- Your objective: Copy out the lines of the records below, and only those lines, from the one with "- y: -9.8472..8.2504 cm" through the one with "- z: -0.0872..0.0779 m", exactly as they appear.

- Data to examine:
+--
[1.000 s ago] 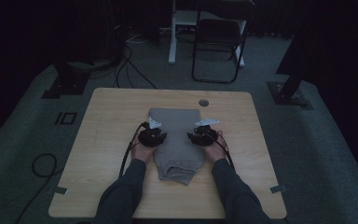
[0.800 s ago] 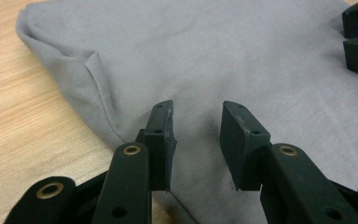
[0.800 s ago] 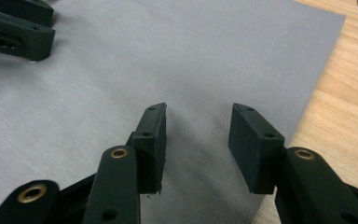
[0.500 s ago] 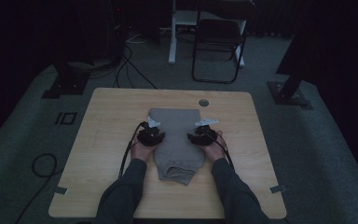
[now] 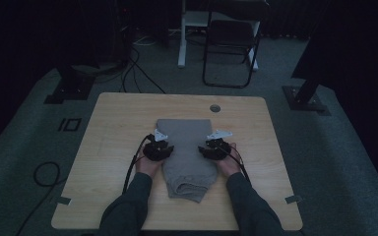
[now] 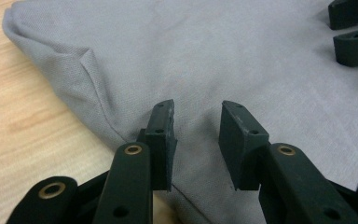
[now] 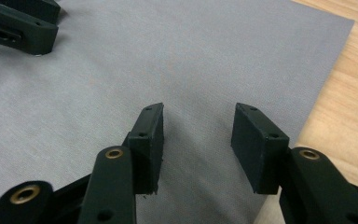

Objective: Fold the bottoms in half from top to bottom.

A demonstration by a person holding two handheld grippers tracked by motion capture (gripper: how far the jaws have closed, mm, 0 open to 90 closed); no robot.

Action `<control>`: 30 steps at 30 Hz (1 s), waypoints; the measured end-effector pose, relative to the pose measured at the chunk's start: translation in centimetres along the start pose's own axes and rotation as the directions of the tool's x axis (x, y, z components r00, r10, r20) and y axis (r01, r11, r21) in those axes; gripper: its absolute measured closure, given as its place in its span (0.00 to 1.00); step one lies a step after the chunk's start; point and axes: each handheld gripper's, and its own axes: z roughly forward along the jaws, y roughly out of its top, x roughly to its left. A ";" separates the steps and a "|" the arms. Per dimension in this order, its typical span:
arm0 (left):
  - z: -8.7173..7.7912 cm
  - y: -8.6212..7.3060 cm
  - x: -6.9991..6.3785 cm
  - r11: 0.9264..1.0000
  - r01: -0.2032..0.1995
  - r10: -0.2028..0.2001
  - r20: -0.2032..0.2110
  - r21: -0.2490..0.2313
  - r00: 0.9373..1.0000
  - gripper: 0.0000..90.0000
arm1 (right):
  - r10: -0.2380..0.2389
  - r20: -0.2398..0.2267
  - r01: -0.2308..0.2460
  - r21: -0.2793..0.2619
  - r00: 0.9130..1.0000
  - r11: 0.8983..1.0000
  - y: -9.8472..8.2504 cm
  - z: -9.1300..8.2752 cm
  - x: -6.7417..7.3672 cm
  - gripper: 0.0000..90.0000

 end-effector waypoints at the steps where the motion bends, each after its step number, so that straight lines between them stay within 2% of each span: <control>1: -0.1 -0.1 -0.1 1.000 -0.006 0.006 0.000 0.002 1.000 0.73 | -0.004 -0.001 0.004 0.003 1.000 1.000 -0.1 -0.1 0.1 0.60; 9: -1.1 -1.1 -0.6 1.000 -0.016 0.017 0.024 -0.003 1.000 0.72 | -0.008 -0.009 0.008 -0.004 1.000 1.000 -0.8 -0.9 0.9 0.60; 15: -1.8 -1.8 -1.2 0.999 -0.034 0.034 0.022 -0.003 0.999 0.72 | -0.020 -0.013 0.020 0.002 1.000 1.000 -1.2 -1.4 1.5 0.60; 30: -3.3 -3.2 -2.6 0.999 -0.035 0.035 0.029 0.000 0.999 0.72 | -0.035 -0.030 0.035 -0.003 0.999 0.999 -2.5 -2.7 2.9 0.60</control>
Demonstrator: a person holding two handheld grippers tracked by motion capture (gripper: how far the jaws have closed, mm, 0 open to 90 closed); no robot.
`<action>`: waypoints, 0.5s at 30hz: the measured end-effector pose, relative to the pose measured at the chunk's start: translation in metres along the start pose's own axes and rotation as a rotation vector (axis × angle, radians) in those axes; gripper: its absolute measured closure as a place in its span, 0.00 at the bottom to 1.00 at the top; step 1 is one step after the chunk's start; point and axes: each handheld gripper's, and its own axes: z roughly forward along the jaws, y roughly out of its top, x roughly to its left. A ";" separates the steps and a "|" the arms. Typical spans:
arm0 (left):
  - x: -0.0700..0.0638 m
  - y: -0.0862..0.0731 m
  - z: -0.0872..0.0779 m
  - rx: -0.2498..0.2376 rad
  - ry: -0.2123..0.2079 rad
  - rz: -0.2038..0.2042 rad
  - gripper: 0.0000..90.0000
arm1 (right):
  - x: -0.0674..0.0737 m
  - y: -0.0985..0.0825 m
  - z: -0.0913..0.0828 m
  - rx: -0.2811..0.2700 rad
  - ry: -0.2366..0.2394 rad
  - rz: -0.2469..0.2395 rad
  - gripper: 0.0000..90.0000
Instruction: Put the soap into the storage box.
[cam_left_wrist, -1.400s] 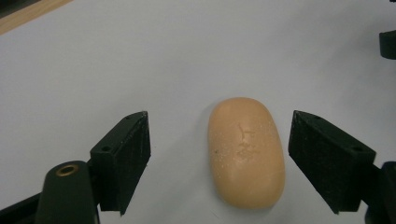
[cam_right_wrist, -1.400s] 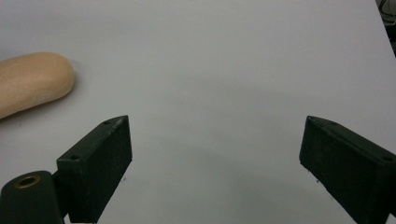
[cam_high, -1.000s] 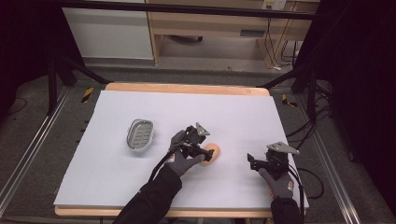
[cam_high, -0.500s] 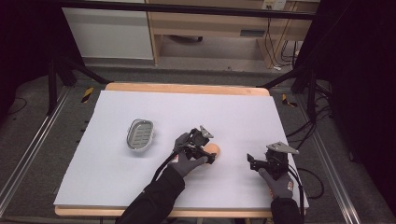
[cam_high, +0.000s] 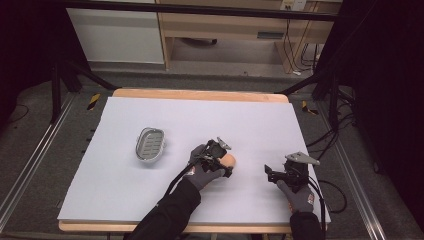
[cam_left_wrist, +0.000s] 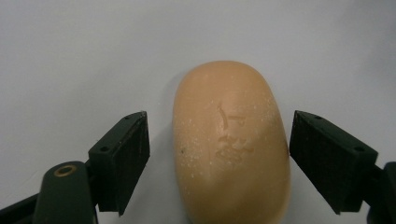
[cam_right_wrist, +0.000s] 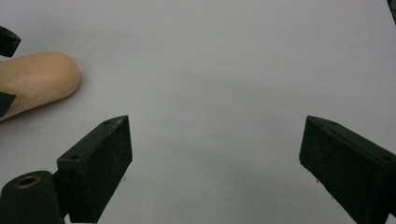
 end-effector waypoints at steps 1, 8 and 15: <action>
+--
- Output below:
  - y: -9.8472..8.2504 cm
  - z: -9.1300..8.2752 cm
  - x: -6.7417..7.3672 cm
  - gripper: 0.0000..90.0000

 end-effector waypoints at the steps where the motion bends, each after its step number, so that straight lines between them stay within 2% of each span: <control>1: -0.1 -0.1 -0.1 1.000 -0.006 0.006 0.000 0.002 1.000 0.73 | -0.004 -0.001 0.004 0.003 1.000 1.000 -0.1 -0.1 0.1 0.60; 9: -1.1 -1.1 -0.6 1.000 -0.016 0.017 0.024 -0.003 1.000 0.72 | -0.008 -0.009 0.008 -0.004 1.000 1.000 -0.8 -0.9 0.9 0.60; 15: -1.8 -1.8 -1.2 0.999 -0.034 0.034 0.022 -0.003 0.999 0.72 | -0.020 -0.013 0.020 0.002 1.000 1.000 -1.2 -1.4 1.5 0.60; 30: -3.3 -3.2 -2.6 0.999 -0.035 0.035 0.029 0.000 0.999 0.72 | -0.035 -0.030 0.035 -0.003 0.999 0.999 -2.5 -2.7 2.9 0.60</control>
Demonstrator: a person holding two handheld grippers tracked by motion capture (gripper: how far the jaws have closed, mm, 0 open to 90 closed); no robot.
`<action>`: waypoints, 0.5s at 30hz: the measured end-effector pose, relative to the pose measured at the chunk's start: translation in metres along the start pose's own axes and rotation as a rotation vector (axis × angle, radians) in those axes; gripper: its absolute measured closure as a place in its span, 0.00 at the bottom to 1.00 at the top; step 1 is one step after the chunk's start; point and axes: each handheld gripper's, and its own axes: z roughly forward along the jaws, y roughly out of its top, x roughly to its left. A ";" separates the steps and a "|" the arms. Typical spans:
arm0 (left):
  - x: -0.0700..0.0638 m
  - y: -0.0862..0.0731 m
  - z: -0.0872..0.0779 m

Nothing else remains in this exercise.